I am not a violent person. I'm not one who gets riled up over shit that doesn't matter. I don't like being angry, I don't like acid in my stomach, I don't like my nose swelling up, my hackles rising up, none of that. I take drugs to prevent anger/anxiety/emotions. And I drink.

But, I've got a story to tell. A story about a dipshit. I am not changing any names, because I think that dipshits should be exposed for what they are. This dipshit is named Schuyler.

When Schuyler fucks up, he does not fuck around. If he had the same sort of dedication towards life as he had towards fucking up, he would be richer, smarter, quicker... hell, he would be better than any of us. He would be great. He would be a great boy. No, he would be a great MAN.

As it stands, however, he is a dipshit who should be put in jail.

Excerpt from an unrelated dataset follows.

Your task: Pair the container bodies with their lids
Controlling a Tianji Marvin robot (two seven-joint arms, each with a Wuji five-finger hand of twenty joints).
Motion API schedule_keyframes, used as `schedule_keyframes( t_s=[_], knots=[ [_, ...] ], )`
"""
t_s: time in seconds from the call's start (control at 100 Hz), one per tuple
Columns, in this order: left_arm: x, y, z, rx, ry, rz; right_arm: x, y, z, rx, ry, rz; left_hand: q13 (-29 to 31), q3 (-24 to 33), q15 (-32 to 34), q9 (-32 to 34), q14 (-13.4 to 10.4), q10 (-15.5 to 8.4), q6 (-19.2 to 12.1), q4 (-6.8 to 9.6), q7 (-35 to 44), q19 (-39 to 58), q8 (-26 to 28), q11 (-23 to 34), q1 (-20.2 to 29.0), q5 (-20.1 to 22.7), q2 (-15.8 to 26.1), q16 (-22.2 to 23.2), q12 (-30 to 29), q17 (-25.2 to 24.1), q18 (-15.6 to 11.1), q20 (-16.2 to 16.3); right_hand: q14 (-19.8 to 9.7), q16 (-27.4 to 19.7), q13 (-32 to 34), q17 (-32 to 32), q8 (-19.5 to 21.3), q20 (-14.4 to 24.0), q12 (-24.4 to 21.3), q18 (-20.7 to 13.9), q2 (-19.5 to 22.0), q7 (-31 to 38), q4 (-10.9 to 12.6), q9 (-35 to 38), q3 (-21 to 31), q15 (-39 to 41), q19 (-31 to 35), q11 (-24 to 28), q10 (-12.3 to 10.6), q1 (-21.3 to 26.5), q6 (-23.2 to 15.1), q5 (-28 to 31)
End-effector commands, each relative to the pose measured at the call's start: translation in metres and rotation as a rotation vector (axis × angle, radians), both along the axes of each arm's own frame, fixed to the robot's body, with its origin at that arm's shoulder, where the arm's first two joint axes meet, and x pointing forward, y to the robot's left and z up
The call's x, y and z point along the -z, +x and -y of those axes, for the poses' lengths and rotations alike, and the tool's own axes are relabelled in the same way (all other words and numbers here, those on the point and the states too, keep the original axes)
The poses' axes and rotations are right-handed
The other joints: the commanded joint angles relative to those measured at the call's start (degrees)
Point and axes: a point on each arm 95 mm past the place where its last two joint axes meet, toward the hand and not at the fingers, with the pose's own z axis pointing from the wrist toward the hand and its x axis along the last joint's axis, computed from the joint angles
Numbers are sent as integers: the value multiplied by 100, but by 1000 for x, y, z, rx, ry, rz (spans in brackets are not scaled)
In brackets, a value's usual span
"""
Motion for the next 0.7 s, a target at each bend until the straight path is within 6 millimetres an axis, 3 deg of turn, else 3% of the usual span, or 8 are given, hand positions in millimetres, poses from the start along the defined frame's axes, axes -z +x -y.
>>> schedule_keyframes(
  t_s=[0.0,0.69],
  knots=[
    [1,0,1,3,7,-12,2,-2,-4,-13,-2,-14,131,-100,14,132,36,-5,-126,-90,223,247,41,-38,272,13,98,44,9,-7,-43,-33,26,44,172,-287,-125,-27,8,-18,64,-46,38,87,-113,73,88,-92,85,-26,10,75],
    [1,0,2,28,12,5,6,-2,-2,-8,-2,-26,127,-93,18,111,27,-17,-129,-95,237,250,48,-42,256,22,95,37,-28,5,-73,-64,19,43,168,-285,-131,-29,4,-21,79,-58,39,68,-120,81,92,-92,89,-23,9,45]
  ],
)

Let me clarify -- Do I think that jail will help a 17-year-old? Absolutely not. He will be raped, beaten, fucked over, ripped raw and taken advantage of. However, he needs to be punished, severely, for what he (and his girlfriend, don't think I've forgotten about you, Sadie (yup, she's a minor (14 years old), but, dammit, she's given birth to a child) has done. Wow. Parentheses.

Anyway.

Schuyler decides to try to teach himself to drive. Not a bad plan. I did the same thing. However, he sucked really bad at it, and wound up performing a hit-and-run on a parked car. Vonda (his mother) now has a very, very damaged car.

Schuyler gets a girlfriend. That's fine. It's part of growing up. Not one that I was particularly good at, but, c'est la vie.

Schuyler is 17. Sadie is 14. This is a problem. Not technically a legal problem, but a problem, nonetheless.

Schuyler, like every other (teenage) male, is horny. He wants to put his penis in something. For single guys, we have hands and various lubrications. For guys with girls, well, there are other things. Schuyler and Sadie... Well, they fuck.

Blah, blah, blah, lectures are given, people are grounded, blah blah blah.

Sadie winds up pregnant.

Sadie admits she's pregnant 2 1/2 months before she is due to give birth.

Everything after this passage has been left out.